Set out exactly, line by line, the stretch of data below that begins at the line containing "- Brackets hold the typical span" and ends at the line containing "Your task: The", with both ends kept.
+===+
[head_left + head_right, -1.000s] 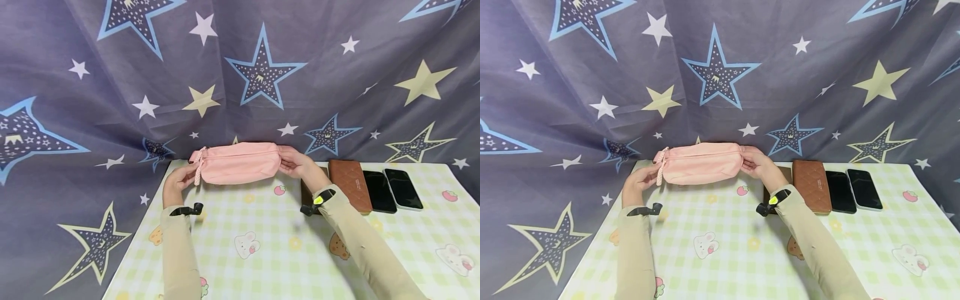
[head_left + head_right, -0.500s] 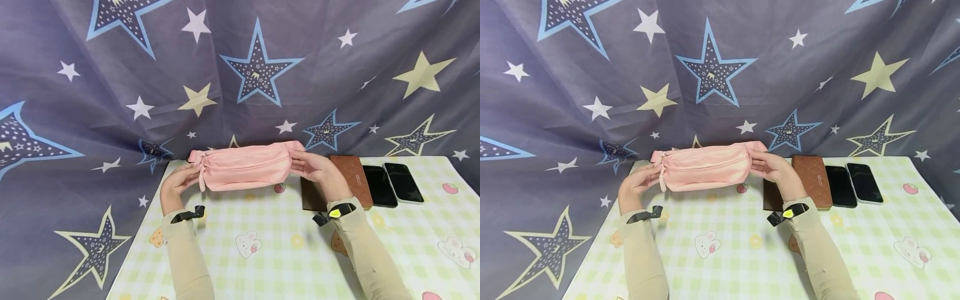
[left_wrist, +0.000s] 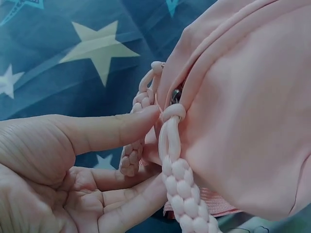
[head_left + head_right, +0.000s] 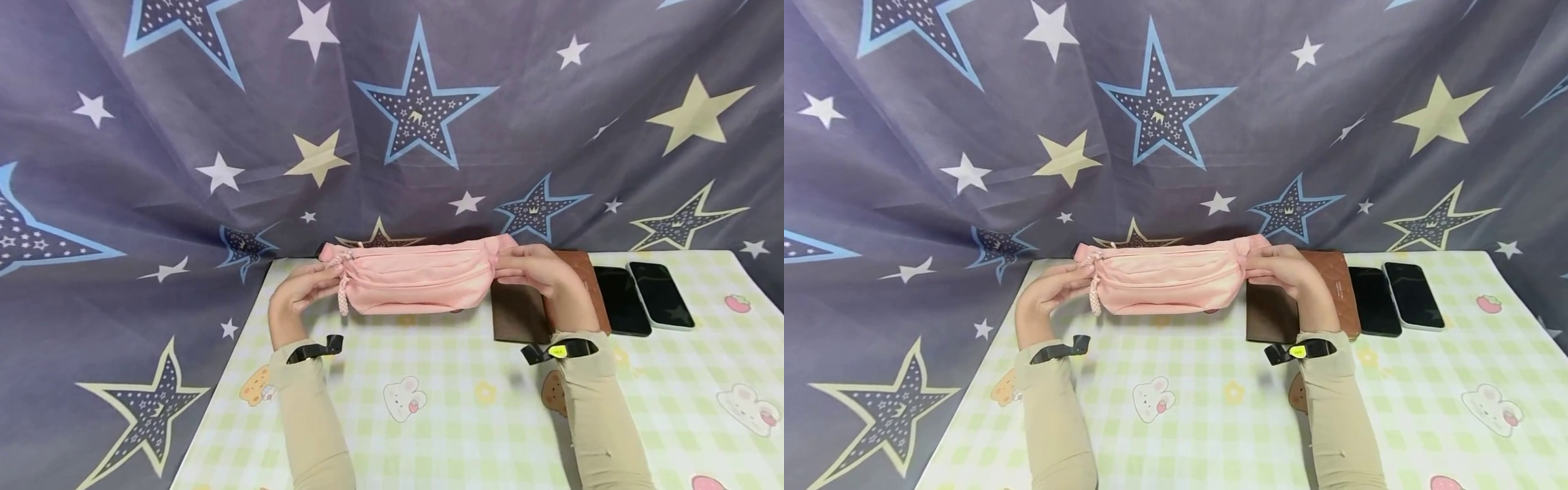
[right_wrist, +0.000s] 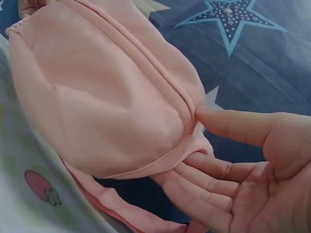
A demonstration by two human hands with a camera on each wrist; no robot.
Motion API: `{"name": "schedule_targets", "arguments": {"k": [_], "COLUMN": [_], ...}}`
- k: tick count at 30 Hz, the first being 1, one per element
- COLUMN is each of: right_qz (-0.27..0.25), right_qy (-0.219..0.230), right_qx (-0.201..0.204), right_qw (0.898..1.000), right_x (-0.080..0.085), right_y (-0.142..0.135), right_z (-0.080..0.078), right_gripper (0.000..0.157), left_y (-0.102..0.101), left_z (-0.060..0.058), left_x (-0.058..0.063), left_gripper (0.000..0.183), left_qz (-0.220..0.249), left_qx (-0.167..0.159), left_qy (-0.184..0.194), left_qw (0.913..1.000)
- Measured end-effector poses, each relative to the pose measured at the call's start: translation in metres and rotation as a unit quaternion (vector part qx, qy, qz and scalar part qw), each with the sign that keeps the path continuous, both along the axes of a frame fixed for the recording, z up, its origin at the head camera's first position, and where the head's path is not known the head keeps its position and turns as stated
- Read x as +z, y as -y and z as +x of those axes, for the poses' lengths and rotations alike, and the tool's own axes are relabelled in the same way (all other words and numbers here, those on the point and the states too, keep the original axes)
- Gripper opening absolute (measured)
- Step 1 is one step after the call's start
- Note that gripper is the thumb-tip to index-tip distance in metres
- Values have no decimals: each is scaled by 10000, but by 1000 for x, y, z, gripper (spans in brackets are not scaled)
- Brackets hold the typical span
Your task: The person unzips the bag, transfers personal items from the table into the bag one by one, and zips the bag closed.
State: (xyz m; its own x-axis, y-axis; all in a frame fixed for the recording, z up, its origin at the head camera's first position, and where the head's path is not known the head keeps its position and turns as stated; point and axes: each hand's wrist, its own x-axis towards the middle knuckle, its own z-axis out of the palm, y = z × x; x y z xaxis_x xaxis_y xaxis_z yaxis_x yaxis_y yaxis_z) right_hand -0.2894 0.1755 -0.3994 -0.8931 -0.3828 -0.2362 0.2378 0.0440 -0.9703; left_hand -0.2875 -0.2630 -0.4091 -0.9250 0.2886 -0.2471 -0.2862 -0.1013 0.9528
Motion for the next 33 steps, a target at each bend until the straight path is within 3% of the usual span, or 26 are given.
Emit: {"name": "schedule_targets", "arguments": {"k": [9,17,25,33], "right_qz": [963,1418,1728,1832], "right_qy": [-209,-209,-163,-141], "right_qx": [-314,-322,-403,-423], "right_qw": [9946,9891,9840,9821], "right_x": [-11,-14,-19,-25], "right_y": [1,6,8,9], "right_z": [-1,-4,-7,-8], "right_gripper": [33,37,32,39], "left_y": [-11,-13,-25,-28], "left_z": [-7,-7,-6,-13], "left_x": [-6,0,4,-10], "left_gripper": [13,7,23,30], "left_qz": [45,-257,-925,-1269], "left_qx": [-142,14,391,808], "left_qy": [175,286,470,384], "left_qw": [9997,9993,9938,9879]}}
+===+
### RESULT FOR THIS TASK:
- Brackets hold the typical span
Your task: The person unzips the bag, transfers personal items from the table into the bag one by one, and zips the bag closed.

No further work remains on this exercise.